(Given data begins)

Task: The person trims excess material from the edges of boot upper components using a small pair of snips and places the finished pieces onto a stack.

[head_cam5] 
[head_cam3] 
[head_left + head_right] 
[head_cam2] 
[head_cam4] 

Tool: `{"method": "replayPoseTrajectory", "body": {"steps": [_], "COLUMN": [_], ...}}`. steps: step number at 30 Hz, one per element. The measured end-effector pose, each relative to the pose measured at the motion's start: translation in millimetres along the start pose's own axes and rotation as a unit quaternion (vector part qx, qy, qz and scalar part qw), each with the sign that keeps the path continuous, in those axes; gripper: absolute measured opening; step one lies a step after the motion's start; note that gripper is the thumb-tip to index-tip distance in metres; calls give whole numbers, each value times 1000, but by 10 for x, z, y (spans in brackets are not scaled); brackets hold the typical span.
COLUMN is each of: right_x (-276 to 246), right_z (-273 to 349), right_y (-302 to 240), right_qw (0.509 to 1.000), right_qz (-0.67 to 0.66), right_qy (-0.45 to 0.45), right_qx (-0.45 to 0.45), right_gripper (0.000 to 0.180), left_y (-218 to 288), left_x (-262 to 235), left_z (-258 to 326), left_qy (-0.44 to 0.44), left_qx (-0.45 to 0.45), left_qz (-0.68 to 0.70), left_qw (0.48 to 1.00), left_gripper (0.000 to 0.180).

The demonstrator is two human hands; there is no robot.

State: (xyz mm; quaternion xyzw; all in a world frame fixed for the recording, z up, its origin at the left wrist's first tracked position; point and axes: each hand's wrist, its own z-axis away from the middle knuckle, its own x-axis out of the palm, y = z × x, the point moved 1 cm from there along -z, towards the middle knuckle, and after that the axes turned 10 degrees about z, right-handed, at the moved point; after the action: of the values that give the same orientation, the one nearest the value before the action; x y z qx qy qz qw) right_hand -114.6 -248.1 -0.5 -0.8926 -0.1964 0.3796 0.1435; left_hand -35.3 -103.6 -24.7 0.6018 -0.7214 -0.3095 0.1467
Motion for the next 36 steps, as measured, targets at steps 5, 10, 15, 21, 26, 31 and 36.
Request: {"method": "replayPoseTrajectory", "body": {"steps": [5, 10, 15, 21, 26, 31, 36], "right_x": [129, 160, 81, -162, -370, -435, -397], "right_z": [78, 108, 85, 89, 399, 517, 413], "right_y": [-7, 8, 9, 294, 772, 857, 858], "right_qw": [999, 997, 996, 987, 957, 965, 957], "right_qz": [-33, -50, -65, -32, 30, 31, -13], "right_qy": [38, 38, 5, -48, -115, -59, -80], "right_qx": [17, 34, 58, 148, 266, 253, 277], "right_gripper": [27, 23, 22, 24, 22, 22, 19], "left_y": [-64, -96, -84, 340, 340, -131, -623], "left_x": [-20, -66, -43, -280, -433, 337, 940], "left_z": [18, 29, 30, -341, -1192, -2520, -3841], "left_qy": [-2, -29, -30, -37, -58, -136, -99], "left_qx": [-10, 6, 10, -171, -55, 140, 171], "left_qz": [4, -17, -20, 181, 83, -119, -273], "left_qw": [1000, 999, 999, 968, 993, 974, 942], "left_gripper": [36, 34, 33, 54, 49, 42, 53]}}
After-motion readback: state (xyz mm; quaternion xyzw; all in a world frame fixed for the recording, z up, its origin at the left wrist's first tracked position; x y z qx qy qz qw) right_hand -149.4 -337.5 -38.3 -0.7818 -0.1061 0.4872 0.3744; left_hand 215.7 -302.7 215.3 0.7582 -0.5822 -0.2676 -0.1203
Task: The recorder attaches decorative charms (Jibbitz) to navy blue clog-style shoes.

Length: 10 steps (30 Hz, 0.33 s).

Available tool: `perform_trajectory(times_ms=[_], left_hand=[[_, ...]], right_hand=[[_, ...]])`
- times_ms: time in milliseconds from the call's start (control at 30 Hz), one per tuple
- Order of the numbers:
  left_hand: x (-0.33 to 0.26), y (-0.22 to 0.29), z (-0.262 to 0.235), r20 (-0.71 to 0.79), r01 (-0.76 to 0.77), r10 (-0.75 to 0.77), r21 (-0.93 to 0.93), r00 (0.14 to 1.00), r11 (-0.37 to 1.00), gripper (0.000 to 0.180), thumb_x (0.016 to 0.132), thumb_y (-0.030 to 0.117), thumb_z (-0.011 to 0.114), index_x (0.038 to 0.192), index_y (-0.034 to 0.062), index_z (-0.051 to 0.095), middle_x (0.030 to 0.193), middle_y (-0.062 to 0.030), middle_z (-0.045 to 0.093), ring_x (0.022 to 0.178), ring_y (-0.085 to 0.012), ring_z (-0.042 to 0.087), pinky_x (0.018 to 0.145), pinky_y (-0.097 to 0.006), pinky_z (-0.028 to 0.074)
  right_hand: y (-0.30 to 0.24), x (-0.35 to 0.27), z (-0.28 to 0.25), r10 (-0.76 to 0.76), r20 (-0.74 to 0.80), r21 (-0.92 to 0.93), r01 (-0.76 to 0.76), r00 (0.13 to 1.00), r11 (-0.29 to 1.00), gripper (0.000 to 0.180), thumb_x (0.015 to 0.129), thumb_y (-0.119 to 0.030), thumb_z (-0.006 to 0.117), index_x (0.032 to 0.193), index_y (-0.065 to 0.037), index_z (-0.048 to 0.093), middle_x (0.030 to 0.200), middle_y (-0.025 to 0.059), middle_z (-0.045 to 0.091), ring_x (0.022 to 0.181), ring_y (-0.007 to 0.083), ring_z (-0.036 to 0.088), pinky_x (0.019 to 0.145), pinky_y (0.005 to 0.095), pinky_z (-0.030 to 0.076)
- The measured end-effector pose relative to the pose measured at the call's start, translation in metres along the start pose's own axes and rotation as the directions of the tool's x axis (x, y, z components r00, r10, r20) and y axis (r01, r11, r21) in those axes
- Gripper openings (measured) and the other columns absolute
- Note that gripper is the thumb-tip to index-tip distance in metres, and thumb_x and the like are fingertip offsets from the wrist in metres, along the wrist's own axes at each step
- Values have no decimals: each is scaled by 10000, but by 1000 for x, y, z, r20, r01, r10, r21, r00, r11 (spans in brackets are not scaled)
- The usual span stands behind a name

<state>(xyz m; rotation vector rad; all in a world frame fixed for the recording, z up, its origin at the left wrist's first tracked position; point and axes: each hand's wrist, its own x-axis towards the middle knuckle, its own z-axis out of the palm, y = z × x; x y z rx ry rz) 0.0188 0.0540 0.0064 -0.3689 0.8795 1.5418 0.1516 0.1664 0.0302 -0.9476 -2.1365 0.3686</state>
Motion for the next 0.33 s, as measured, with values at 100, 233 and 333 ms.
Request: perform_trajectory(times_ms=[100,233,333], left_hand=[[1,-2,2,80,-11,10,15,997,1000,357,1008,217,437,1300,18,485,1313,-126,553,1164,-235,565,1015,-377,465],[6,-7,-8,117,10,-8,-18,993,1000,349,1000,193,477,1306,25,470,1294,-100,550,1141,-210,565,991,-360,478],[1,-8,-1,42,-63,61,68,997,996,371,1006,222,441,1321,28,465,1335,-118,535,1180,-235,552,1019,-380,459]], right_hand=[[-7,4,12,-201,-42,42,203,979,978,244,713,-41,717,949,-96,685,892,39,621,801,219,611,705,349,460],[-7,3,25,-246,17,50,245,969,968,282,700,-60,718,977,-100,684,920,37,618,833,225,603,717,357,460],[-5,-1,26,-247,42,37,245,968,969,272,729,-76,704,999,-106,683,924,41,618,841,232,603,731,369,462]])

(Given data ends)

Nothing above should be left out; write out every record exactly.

- **Your solution**
Task: The person trims excess material from the edges of boot upper components using a small pair of snips and places the finished pieces onto a stack.

[head_cam5] 
[head_cam3] 
[head_left + head_right] 
[head_cam2] 
[head_cam4] 

Tool: `{"method": "replayPoseTrajectory", "body": {"steps": [_], "COLUMN": [_], ...}}`. steps: step number at 30 Hz, one per element. The measured end-effector pose, each relative to the pose measured at the motion's start: translation in millimetres along the start pose's own axes and rotation as a unit quaternion (vector part qx, qy, qz and scalar part qw), each with the sign that keeps the path continuous, in those axes; gripper: absolute measured opening; step one lies a step after the motion's start; note that gripper is the thumb-tip to index-tip distance in metres; calls give whole numbers, each value times 1000, but by 10 for x, z, y (spans in brackets are not scaled); brackets hold the typical span.
COLUMN is each of: right_x (-276 to 246), right_z (-273 to 349), right_y (-302 to 240), right_qw (0.509 to 1.000), right_qz (-0.67 to 0.66), right_qy (-0.45 to 0.45), right_qx (-0.45 to 0.45), right_gripper (0.000 to 0.180), left_y (-218 to 288), left_x (-262 to 235), left_z (-258 to 326), left_qy (-0.44 to 0.44), left_qx (-0.45 to 0.45), left_qz (-0.68 to 0.70), left_qw (0.48 to 1.00), left_gripper (0.000 to 0.180).

The demonstrator is two human hands; there is no robot.

State: (xyz mm; quaternion xyzw; all in a world frame fixed for the recording, z up, its origin at the left wrist's first tracked position; point and axes: each hand's wrist, its own z-axis away from the middle knuckle, its own x-axis out of the palm, y = z × x, the point moved 1 cm from there along -z, towards the middle knuckle, and after that the axes turned 10 degrees about z, right-handed, at the moved point; after the action: of the values that give the same orientation, the one nearest the value before the action; x y z qx qy qz qw) right_hand -114.6 -248.1 -0.5 -0.8926 -0.1964 0.3796 0.1435; left_hand -35.3 -103.6 -24.7 0.6018 -0.7214 -0.3095 0.1467
Motion for the next 36 steps, as measured, targets at steps 5, 10, 15, 21, 26, 31 and 36.
Request: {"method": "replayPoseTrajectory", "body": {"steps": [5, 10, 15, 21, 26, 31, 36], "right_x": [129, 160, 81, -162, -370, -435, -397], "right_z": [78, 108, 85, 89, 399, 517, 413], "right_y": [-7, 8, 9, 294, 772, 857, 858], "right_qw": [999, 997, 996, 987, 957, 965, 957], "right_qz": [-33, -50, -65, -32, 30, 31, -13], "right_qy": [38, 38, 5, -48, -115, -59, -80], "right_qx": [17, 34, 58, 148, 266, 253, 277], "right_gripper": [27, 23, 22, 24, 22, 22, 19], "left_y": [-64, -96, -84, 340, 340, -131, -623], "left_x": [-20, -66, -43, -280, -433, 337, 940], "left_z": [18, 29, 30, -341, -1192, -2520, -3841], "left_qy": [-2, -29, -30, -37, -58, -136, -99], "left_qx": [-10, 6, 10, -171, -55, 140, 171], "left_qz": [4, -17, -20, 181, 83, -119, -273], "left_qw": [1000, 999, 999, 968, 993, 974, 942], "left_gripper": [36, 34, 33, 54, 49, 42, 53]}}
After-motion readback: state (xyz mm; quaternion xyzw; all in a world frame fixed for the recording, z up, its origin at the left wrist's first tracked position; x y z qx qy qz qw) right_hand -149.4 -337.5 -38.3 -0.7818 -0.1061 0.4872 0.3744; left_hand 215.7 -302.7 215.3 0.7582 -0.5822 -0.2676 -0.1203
Task: The recorder attaches decorative charms (Jibbitz) to navy blue clog-style shoes.

Length: 10 steps (30 Hz, 0.33 s).

Available tool: `perform_trajectory(times_ms=[_], left_hand=[[_, ...]], right_hand=[[_, ...]])`
- times_ms: time in milliseconds from the call's start (control at 30 Hz), one per tuple
- Order of the numbers:
  left_hand: x (-0.33 to 0.26), y (-0.22 to 0.29), z (-0.262 to 0.235), r20 (-0.71 to 0.79), r01 (-0.76 to 0.77), r10 (-0.75 to 0.77), r21 (-0.93 to 0.93), r00 (0.14 to 1.00), r11 (-0.37 to 1.00), gripper (0.000 to 0.180), thumb_x (0.016 to 0.132), thumb_y (-0.030 to 0.117), thumb_z (-0.011 to 0.114), index_x (0.038 to 0.192), index_y (-0.034 to 0.062), index_z (-0.051 to 0.095), middle_x (0.030 to 0.193), middle_y (-0.062 to 0.030), middle_z (-0.045 to 0.093), ring_x (0.022 to 0.178), ring_y (-0.085 to 0.012), ring_z (-0.042 to 0.087), pinky_x (0.018 to 0.145), pinky_y (-0.097 to 0.006), pinky_z (-0.028 to 0.074)
  right_hand: y (-0.30 to 0.24), x (-0.35 to 0.27), z (-0.28 to 0.25), r10 (-0.76 to 0.76), r20 (-0.74 to 0.80), r21 (-0.92 to 0.93), r01 (-0.76 to 0.76), r00 (0.13 to 1.00), r11 (-0.29 to 1.00), gripper (0.000 to 0.180), thumb_x (0.015 to 0.129), thumb_y (-0.119 to 0.030), thumb_z (-0.006 to 0.117), index_x (0.032 to 0.193), index_y (-0.065 to 0.037), index_z (-0.048 to 0.093), middle_x (0.030 to 0.200), middle_y (-0.025 to 0.059), middle_z (-0.045 to 0.091), ring_x (0.022 to 0.181), ring_y (-0.007 to 0.083), ring_z (-0.036 to 0.088), pinky_x (0.019 to 0.145), pinky_y (0.005 to 0.095), pinky_z (-0.030 to 0.076)
- The measured end-effector pose relative to the pose measured at the call's start, translation in metres along the start pose's own axes and rotation as the directions of the tool's x axis (x, y, z components r00, r10, r20) and y axis (r01, r11, r21) in those axes
- Gripper openings (measured) and the other columns absolute
- Note that gripper is the thumb-tip to index-tip distance in metres, and thumb_x and the like are fingertip offsets from the wrist in metres, along the wrist's own axes at each step
- Values have no decimals: each is scaled by 10000, but by 1000 for x, y, z, r20, r01, r10, r21, r00, r11 (spans in brackets are not scaled)
- The usual span stands behind a name

<state>(xyz m; rotation vector rad; all in a world frame fixed for the recording, z up, its origin at the left wrist's first tracked position; point and axes: each hand's wrist, its own x-axis towards the middle knuckle, its own z-axis out of the palm, y = z × x; x y z rx ry rz) 0.0188 0.0540 0.0064 -0.3689 0.8795 1.5418 0.1516 0.1664 0.0302 -0.9476 -2.1365 0.3686</state>
Motion for the next 0.33 s, as measured, with values at 100, 233 and 333 ms.
Request: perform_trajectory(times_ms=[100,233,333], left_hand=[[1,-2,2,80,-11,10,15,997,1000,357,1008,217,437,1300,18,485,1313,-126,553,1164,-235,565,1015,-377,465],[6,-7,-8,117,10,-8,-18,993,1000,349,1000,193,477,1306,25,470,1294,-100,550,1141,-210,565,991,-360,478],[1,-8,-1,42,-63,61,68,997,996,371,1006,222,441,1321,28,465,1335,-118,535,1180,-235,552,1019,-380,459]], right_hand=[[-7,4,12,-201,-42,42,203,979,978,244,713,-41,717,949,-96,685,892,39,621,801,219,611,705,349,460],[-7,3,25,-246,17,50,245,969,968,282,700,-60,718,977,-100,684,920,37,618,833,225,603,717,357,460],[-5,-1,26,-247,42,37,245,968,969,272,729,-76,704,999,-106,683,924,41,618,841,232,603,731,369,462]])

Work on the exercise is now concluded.